If there is one thread in the public reaction to our Reinventing Dublin series, it is that people actually like Ireland’s capital and want it to be a better place.
Whether it can aim to be “world class” – as city manager John Tierney says it should – is probably a chimera, given its relatively small scale. Until recently, the view prevalent among our city planners was that high-rise buildings were needed to put it on the map, as it were. But this has been repeatedly rebuffed by An Bord Pleanála, most recently in its decision to refuse planning permission for the tall and bulky building proposed to replace Liberty Hall. If Dublin is to secure world heritage site status for its Georgian core, it needs to protect the skyline of the city against such visual intrusions.
There is a growing consensus that the city needs much more effective leadership by having a directly elected mayor with executive powers – something the Government appears quite unwilling to countenance. Postponing the matter to a plebiscite in June 2014, when the next local government elections are to be held, seems to be a case of kicking for touch. But why should we have to wait until then to decide the issue? The promised plebiscite could be held at the same time as the Seanad referendum, due next year, thus paving the way for a mayor to be elected in 2014.

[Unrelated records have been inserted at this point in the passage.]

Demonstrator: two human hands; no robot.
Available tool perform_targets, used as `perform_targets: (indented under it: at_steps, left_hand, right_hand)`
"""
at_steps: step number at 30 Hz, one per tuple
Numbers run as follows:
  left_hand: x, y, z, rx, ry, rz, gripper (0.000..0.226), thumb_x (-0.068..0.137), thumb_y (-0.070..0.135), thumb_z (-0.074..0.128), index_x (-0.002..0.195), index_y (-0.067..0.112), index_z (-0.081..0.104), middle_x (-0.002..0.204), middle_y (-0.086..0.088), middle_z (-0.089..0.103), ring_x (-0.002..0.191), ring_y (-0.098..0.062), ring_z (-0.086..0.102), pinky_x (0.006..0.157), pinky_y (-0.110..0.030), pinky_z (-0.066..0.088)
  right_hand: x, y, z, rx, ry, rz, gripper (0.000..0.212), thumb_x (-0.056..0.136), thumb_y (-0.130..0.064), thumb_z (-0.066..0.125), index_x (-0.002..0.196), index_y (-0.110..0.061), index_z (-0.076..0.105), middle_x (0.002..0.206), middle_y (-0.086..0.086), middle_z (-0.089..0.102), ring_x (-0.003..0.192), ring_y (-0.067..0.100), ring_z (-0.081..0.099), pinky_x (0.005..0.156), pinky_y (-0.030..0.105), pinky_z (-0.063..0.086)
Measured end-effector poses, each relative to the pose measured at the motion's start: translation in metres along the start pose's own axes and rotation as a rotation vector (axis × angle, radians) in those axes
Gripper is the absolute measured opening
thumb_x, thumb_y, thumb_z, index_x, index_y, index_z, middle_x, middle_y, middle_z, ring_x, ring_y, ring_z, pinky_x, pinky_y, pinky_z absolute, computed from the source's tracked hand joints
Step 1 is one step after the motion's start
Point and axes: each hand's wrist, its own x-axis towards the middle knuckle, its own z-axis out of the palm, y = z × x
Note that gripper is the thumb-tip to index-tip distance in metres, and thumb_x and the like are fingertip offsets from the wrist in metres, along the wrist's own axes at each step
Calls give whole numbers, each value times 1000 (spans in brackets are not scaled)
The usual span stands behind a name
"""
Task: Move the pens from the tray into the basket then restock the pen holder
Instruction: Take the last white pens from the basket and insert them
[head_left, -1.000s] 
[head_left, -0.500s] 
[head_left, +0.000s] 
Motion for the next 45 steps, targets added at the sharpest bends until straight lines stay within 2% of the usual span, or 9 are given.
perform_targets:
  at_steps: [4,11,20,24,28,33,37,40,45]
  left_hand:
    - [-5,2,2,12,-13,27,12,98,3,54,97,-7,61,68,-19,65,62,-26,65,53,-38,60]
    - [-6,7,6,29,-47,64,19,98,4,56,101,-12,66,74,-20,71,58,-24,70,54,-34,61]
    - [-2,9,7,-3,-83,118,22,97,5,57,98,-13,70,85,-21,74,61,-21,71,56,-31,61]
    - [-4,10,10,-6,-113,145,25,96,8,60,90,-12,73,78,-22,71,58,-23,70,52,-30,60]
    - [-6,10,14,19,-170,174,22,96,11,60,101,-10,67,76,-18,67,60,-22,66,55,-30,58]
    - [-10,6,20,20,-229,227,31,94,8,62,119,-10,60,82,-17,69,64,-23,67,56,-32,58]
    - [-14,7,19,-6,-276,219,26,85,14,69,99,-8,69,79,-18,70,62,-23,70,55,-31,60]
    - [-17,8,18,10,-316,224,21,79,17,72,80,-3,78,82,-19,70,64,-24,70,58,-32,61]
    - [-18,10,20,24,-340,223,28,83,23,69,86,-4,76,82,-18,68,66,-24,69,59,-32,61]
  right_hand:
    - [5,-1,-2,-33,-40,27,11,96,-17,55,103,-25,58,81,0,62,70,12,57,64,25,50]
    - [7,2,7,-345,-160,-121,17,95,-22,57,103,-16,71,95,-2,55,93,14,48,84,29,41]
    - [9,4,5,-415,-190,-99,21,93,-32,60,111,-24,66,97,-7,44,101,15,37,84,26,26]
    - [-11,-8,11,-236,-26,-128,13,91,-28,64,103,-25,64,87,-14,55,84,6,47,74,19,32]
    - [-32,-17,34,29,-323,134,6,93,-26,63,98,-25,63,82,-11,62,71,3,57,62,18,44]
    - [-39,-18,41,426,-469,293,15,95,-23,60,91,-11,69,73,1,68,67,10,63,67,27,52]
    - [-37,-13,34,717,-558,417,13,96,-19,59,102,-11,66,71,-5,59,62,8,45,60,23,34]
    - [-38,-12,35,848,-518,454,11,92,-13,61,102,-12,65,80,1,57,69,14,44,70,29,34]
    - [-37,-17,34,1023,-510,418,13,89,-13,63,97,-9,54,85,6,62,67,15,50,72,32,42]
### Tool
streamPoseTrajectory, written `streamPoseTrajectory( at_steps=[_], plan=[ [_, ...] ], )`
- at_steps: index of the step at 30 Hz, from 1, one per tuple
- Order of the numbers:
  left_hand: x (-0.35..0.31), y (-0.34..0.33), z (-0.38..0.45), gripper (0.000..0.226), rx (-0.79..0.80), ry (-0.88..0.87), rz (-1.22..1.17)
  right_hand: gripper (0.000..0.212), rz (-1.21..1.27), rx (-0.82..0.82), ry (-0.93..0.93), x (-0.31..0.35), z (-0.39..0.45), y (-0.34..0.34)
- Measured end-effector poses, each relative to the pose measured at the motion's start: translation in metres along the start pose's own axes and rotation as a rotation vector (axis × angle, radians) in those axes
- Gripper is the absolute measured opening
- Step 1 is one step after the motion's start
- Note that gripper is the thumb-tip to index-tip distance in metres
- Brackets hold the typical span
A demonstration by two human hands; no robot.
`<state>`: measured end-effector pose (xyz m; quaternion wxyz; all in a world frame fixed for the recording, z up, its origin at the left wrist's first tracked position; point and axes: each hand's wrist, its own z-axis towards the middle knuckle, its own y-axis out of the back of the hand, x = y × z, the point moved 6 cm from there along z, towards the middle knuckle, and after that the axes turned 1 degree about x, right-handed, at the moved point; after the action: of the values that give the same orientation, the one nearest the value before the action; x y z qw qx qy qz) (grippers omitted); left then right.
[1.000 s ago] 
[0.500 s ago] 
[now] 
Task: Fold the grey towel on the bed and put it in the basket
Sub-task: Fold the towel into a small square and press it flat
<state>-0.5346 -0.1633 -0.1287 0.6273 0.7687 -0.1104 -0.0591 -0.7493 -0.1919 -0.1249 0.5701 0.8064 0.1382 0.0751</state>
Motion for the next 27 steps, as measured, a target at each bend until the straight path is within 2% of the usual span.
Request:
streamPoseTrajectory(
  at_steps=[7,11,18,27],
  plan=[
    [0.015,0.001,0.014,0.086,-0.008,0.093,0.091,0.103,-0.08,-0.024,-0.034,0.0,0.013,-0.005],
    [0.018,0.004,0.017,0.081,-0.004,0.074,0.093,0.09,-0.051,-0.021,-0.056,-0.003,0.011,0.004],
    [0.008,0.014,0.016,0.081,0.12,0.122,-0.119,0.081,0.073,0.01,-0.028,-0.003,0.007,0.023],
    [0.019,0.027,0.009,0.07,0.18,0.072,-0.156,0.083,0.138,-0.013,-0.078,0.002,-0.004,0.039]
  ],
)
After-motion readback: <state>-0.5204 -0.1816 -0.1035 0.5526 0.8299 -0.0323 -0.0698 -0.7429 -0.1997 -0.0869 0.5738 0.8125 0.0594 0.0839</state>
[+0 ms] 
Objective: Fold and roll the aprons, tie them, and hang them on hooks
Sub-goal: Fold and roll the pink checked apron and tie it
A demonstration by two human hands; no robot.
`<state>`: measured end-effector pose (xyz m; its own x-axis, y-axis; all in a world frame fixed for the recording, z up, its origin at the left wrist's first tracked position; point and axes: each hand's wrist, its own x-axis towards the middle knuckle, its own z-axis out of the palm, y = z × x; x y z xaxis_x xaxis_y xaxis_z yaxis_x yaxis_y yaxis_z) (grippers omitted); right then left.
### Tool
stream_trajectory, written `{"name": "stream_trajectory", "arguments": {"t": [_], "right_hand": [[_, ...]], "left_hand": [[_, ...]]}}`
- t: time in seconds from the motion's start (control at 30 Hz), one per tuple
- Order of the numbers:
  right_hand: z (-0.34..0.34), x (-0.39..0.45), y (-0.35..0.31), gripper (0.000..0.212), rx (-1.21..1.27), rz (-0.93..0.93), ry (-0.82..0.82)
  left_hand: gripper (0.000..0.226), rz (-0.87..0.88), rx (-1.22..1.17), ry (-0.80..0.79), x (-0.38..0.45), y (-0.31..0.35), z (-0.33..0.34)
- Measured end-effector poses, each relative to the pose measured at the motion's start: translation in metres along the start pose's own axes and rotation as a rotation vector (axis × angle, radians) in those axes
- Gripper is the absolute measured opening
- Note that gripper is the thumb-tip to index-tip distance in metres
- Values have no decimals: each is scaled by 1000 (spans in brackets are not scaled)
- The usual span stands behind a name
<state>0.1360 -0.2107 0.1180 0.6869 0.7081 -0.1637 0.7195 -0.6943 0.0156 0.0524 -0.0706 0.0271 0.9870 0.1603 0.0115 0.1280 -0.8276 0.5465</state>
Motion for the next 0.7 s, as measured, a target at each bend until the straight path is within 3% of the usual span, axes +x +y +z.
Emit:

We also need to develop urban sensibilities, recognising that Dublin belongs to all of its citizens and to everyone in Ireland. Thus, there should be low tolerance of the raucous antisocial behaviour that’s commonplace on the city’s streets. It is also worth noting the insightful and challenging dictum by Gustavo Petro, the progressive mayor of Bogotá, Colombia, that “a developed country is not a place where the poor have cars. It’s where the rich use public transportation”. Indeed, if more people in Dublin made use of buses, trams and trains, there would be less need for such swingeing increases in fares as those approved yesterday by the National Transport Authority.